Depending on your views, far-right populism can represent a welcome return to the past , or a worrying one. The former, argues sociolinguist Ruth Wodak in this Social Science Bites podcast, is one of the hallmarks of far-right populism – a yearning for an often mythical past where the “true people” were ascendant and comfortable.
She’s termed this blurred look backward retrotopia, “a nostalgia for a past where everything was much better,” whether it was ever real or not.
Wodak, who to be clear finds herself worrying and not welcoming, offers host David Edmonds a recipe for becoming a far-right populist. In her scholarship, she’s identified four ingredients, or dimensions, to the ideology that often underlie populist far-right parties.
The most apparent from the outside is a strong national chauvinism or even nativism. This nativism is very exclusive to a specific set of insiders, who focus on creating “an anti-pluralist country, a country which is allegedly homogeneous, which has one kind of people who all speak the same language, have the same culture, or look the same. [Having] this imaginary ‘true people’ is very important.” is very, very important. Far-right populists decide who belongs and who does not belong to the ‘true people.’”
And just as important is then having a group of outsiders to cast as scapegoats responsible for major problems – making for “an easy narrative for very complex issues.” It’s probably no surprise, then, that “conspiracy theories are part and parcel of the far-right agenda. They are very supportive in constructing who is to blame, etc., for all the complex problems.”
Another ingredient is an anti-elitism that targets elites or ‘the establishment’, i.e. managers, teachers, journalists, intellectuals, liberals or your political opponents; “all the people who allegedly don’t listen to ‘us’ and who have very different interests from ‘the true people’.”
Next comes a focus on law and order (“an agenda of protecting this true people”) enforced through a hierarchal party structure. This top-down structure frequently focuses on a charismatic leader who encapsulates the spirit of the ‘true people’ – and rejects the ‘other.’ “Along with the scapegoat,” Wodak explains, “comes ‘the topos of the savior’ … the leader who will save the true American or the true Austrian or the true British people from those all dangers, they will ‘solve’ the problems, protect the people, and they promise hope.”
The final standard ingredient is endorsing conservative values and perceived cultural touchstones, such as Christianity in Europe.

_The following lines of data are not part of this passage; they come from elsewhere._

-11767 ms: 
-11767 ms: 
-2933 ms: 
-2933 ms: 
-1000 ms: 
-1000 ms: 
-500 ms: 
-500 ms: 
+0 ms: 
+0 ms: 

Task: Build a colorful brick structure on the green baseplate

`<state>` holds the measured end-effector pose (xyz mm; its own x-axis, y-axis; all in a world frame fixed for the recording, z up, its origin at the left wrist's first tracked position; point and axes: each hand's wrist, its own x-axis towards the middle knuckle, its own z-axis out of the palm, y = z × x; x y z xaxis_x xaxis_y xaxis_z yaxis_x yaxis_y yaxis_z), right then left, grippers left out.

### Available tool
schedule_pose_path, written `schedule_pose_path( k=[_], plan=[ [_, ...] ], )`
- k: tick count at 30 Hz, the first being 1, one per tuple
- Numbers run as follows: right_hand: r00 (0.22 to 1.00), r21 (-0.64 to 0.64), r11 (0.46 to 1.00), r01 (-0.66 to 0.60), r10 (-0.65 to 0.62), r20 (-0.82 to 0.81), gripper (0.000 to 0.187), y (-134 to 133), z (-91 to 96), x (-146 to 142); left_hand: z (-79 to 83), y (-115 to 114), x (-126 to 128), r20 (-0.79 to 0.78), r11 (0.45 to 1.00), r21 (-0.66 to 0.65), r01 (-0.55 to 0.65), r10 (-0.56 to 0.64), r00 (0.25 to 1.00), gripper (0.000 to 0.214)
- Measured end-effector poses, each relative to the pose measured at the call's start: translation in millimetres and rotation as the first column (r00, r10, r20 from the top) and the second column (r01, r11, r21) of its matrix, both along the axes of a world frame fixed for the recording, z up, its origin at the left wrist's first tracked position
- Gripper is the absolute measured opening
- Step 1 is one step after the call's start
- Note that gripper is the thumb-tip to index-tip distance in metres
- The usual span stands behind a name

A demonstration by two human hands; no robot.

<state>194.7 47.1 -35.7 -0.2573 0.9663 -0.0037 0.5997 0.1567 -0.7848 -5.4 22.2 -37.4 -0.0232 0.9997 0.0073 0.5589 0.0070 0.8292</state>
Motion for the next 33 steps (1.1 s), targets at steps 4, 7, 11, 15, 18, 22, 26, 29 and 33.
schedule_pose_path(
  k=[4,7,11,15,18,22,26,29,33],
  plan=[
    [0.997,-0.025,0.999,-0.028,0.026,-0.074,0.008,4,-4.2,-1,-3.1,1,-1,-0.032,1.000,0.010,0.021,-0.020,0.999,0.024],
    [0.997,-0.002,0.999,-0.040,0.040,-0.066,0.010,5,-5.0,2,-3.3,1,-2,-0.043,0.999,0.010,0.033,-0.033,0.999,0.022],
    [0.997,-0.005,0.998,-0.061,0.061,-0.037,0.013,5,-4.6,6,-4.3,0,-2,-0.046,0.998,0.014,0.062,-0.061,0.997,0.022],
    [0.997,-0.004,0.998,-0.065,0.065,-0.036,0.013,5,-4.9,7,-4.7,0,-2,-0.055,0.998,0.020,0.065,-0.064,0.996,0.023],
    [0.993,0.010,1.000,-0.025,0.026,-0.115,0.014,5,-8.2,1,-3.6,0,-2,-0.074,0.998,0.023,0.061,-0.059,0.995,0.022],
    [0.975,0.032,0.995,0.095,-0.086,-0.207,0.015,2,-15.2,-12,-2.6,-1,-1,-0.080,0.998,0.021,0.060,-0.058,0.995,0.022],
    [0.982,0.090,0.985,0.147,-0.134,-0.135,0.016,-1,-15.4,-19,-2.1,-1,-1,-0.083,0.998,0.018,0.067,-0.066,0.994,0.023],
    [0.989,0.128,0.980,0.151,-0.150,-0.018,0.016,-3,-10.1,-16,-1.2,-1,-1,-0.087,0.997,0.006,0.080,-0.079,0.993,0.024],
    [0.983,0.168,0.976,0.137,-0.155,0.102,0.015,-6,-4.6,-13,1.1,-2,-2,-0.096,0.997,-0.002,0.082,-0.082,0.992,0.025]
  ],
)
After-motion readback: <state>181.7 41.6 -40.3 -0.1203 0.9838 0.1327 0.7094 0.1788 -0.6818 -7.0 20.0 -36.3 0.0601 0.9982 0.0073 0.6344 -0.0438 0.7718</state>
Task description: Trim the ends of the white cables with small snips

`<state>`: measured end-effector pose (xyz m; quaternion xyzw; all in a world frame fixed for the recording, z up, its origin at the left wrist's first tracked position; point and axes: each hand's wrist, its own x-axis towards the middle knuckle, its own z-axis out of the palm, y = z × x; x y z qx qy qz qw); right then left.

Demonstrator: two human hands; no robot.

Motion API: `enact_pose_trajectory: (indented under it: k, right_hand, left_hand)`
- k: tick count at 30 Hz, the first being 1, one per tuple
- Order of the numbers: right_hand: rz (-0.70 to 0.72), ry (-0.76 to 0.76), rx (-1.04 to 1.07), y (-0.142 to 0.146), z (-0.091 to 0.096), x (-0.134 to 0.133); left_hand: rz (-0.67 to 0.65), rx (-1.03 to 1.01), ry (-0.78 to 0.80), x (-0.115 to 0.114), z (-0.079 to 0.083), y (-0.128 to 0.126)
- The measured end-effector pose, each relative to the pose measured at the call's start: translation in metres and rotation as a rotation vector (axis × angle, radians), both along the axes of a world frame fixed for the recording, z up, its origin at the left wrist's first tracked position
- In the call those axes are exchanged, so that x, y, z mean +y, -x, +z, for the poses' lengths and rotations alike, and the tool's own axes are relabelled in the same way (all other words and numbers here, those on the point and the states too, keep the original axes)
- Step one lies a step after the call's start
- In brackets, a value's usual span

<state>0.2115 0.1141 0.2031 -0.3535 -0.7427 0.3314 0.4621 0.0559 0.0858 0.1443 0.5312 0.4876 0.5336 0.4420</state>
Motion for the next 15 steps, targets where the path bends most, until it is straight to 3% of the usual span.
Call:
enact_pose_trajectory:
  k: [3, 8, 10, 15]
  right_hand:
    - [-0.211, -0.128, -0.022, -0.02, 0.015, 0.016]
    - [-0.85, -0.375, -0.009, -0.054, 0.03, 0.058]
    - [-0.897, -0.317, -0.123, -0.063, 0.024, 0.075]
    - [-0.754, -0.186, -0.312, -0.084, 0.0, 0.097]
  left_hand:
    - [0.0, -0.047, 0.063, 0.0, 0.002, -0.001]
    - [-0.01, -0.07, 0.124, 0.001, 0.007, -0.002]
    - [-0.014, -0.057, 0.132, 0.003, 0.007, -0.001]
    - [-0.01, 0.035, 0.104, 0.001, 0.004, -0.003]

This recipe matters, of course, thanks to the rise of far-right populist politics across the Americas, Europe and Asia. Wodak herself is Austrian – she’s professor in linguistics at the University of Vienna and emeritus distinguished professor and chair in Discourse Studies at Lancaster University – has seen plenty of recent natural experiments in populism throughout continental Europe.
She cites several reasons for the popularity of far-right populism, including the end of the Cold War and the resultant increase in migration from Eastern Europe into the West. Those migrants, previously seen as refugees from communism who were welcomed and even feted, morphed into unwelcome and fear-inducing interlopers (and despite being white and from Christian cultures). Around the same time, she continues, neo-liberal policies changed labor policies in the West, creating inequalities that the right could build on – just as they did in the pro-business responses to the global financial crisis of 2008 (“saving the banks instead of the people”) and globalization.
In this podcast, Wodak also discusses how right-wing populism makes use of social media, how exploiting “otherness” helps roll over self-interest, what the role of a social scientist is in exploring fraught ideologies, and how someone might counteract malign politics.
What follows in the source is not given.